[PROVIDED RECORDS — start]
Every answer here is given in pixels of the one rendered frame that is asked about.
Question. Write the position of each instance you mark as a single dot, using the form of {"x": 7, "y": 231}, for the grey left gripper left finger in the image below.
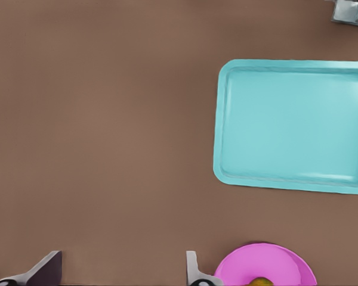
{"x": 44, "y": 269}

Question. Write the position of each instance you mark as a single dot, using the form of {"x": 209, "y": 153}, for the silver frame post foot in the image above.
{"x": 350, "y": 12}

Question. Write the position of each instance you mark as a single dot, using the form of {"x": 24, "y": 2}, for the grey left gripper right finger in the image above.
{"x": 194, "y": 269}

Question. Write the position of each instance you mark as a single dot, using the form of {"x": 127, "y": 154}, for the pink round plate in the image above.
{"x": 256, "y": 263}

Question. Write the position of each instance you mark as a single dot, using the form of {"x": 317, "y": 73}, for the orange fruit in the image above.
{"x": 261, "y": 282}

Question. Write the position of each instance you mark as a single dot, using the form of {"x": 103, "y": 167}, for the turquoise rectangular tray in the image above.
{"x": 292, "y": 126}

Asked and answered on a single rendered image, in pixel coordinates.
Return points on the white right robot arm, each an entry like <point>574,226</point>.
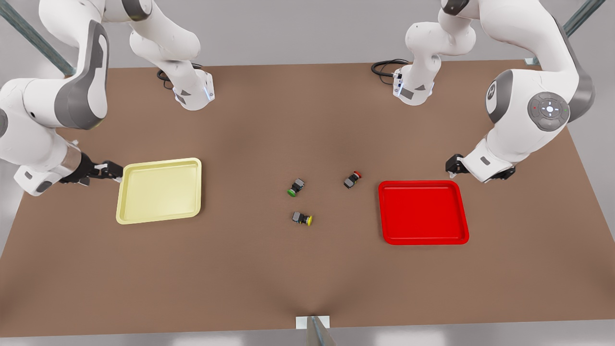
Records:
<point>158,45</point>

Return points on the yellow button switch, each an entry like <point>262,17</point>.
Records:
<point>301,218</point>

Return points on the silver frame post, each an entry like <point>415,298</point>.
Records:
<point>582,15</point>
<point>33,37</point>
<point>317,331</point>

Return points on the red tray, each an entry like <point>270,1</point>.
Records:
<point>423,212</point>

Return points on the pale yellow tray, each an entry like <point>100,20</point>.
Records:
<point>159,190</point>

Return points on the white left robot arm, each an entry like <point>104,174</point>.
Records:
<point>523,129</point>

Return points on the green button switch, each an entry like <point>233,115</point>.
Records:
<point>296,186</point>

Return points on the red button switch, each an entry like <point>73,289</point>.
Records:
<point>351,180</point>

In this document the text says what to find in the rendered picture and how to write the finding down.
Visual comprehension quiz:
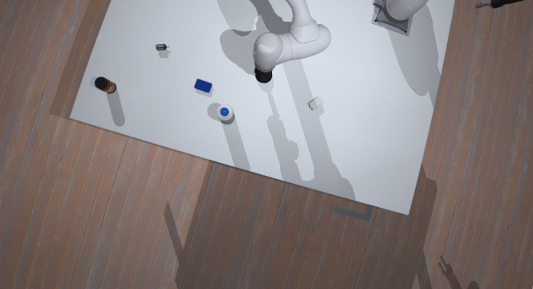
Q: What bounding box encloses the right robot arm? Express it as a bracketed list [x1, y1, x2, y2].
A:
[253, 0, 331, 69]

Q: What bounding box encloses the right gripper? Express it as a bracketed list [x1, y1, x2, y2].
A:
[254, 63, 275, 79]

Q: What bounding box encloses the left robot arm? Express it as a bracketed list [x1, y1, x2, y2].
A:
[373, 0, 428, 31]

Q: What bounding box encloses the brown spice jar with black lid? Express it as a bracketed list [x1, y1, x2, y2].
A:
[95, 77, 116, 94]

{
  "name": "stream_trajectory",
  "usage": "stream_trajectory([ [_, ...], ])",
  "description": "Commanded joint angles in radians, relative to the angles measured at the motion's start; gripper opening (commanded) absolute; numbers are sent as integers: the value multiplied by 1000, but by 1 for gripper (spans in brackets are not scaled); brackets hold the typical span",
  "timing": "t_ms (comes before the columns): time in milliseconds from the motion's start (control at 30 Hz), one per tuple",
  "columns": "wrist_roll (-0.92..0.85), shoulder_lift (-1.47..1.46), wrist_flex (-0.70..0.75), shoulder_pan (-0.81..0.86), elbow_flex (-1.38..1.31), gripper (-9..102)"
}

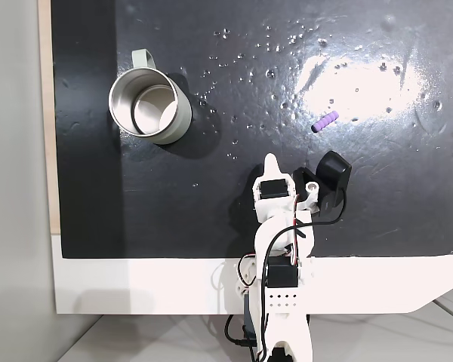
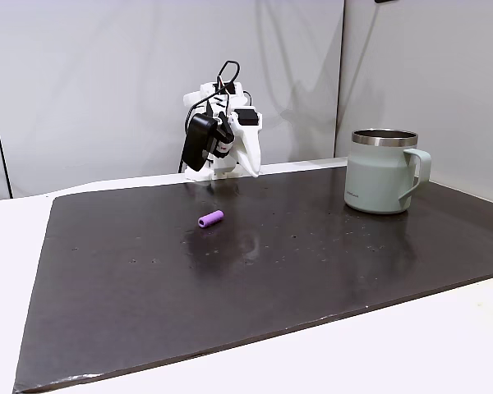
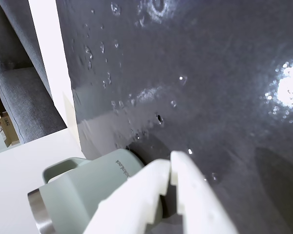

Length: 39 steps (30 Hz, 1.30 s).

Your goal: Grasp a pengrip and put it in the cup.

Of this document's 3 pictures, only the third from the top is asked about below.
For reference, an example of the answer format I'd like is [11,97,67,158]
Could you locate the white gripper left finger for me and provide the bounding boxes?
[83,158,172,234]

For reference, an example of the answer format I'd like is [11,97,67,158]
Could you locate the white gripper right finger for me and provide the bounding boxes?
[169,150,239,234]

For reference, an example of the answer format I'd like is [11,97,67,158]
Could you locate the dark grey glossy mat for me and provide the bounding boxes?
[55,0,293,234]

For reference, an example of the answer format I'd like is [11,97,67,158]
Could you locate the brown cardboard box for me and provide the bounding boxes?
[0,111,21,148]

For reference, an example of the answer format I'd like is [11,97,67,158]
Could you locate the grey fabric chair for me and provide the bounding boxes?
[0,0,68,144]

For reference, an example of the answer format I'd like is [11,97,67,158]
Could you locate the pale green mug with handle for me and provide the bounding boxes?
[PROVIDED RECORDS — finish]
PROBLEM TO SOLVE ::
Transcribe the material exactly, leaving every picture out.

COMPLETED EXERCISE ::
Every answer here is given in pixels of the one rendered frame that is asked about.
Question. Write the position of each instance you mark as a single dot, using the form of {"x": 7, "y": 231}, for the grey left gripper left finger in the image below.
{"x": 44, "y": 269}

Question. Write the position of each instance you mark as a single dot, using the form of {"x": 209, "y": 153}, for the silver frame post foot in the image above.
{"x": 350, "y": 12}

Question. Write the position of each instance you mark as a single dot, using the form of {"x": 24, "y": 2}, for the grey left gripper right finger in the image above.
{"x": 194, "y": 269}

Question. Write the position of each instance you mark as a single dot, using the form of {"x": 127, "y": 154}, for the pink round plate in the image above.
{"x": 256, "y": 263}

Question. Write the position of each instance you mark as a single dot, using the form of {"x": 317, "y": 73}, for the orange fruit in the image above.
{"x": 261, "y": 282}

Question. Write the position of each instance you mark as a single dot, using the form of {"x": 103, "y": 167}, for the turquoise rectangular tray in the image above.
{"x": 292, "y": 126}

Asked and answered on a single rendered image, in pixel coordinates.
Return points on the white right robot arm, each an entry like <point>574,226</point>.
Records:
<point>158,45</point>

Return points on the yellow button switch, each an entry like <point>262,17</point>.
Records:
<point>301,218</point>

Return points on the silver frame post, each an entry like <point>415,298</point>.
Records:
<point>582,15</point>
<point>33,37</point>
<point>317,331</point>

Return points on the red tray, each an entry like <point>270,1</point>.
Records:
<point>423,212</point>

Return points on the pale yellow tray, each an entry like <point>100,20</point>.
Records:
<point>159,190</point>

Return points on the white left robot arm, each an entry like <point>104,174</point>.
Records:
<point>523,129</point>

Return points on the green button switch, each an entry like <point>233,115</point>.
Records:
<point>296,186</point>

Return points on the red button switch, each an entry like <point>73,289</point>.
Records:
<point>351,180</point>

In this document the text says what to find in the rendered picture and how to write the finding down.
Visual comprehension quiz:
Q: What bounding box encloses the right robot arm? Express it as a bracketed list [x1, y1, x2, y2].
A:
[253, 0, 331, 69]

Q: What bounding box encloses the right gripper? Express it as a bracketed list [x1, y1, x2, y2].
A:
[254, 63, 275, 79]

Q: What bounding box encloses the left robot arm? Express it as a bracketed list [x1, y1, x2, y2].
A:
[373, 0, 428, 31]

Q: What bounding box encloses the brown spice jar with black lid? Express it as a bracketed list [x1, y1, x2, y2].
A:
[95, 77, 116, 94]

{
  "name": "stream_trajectory",
  "usage": "stream_trajectory([ [_, ...], ])",
  "description": "Commanded joint angles in radians, relative to the angles measured at the motion's start; gripper opening (commanded) absolute; numbers are sent as integers: the value multiplied by 1000, but by 1 for gripper (spans in brackets are not scaled); brackets hold the typical span",
  "timing": "t_ms (comes before the columns): time in milliseconds from the motion's start (control at 30 Hz), one per tuple",
  "columns": "wrist_roll (-0.92..0.85), shoulder_lift (-1.47..1.46), wrist_flex (-0.70..0.75), shoulder_pan (-0.81..0.86), elbow_flex (-1.38..1.31), gripper (-9..102)"
}


Length: 39 steps (30 Hz, 1.30 s).

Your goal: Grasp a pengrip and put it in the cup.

Of this document's 3 pictures, only the third from the top is asked about below.
For reference, an example of the answer format I'd like is [11,97,67,158]
Could you locate the white gripper left finger for me and provide the bounding boxes?
[83,158,172,234]

For reference, an example of the answer format I'd like is [11,97,67,158]
Could you locate the white gripper right finger for me and provide the bounding boxes?
[169,150,239,234]

For reference, an example of the answer format I'd like is [11,97,67,158]
Could you locate the dark grey glossy mat for me and provide the bounding boxes?
[55,0,293,234]

For reference, an example of the answer format I'd like is [11,97,67,158]
Could you locate the brown cardboard box for me and provide the bounding boxes?
[0,111,21,148]

For reference, an example of the answer format I'd like is [11,97,67,158]
Could you locate the grey fabric chair for me and provide the bounding boxes?
[0,0,68,144]

For reference, an example of the answer format I'd like is [11,97,67,158]
Could you locate the pale green mug with handle for me and provide the bounding boxes?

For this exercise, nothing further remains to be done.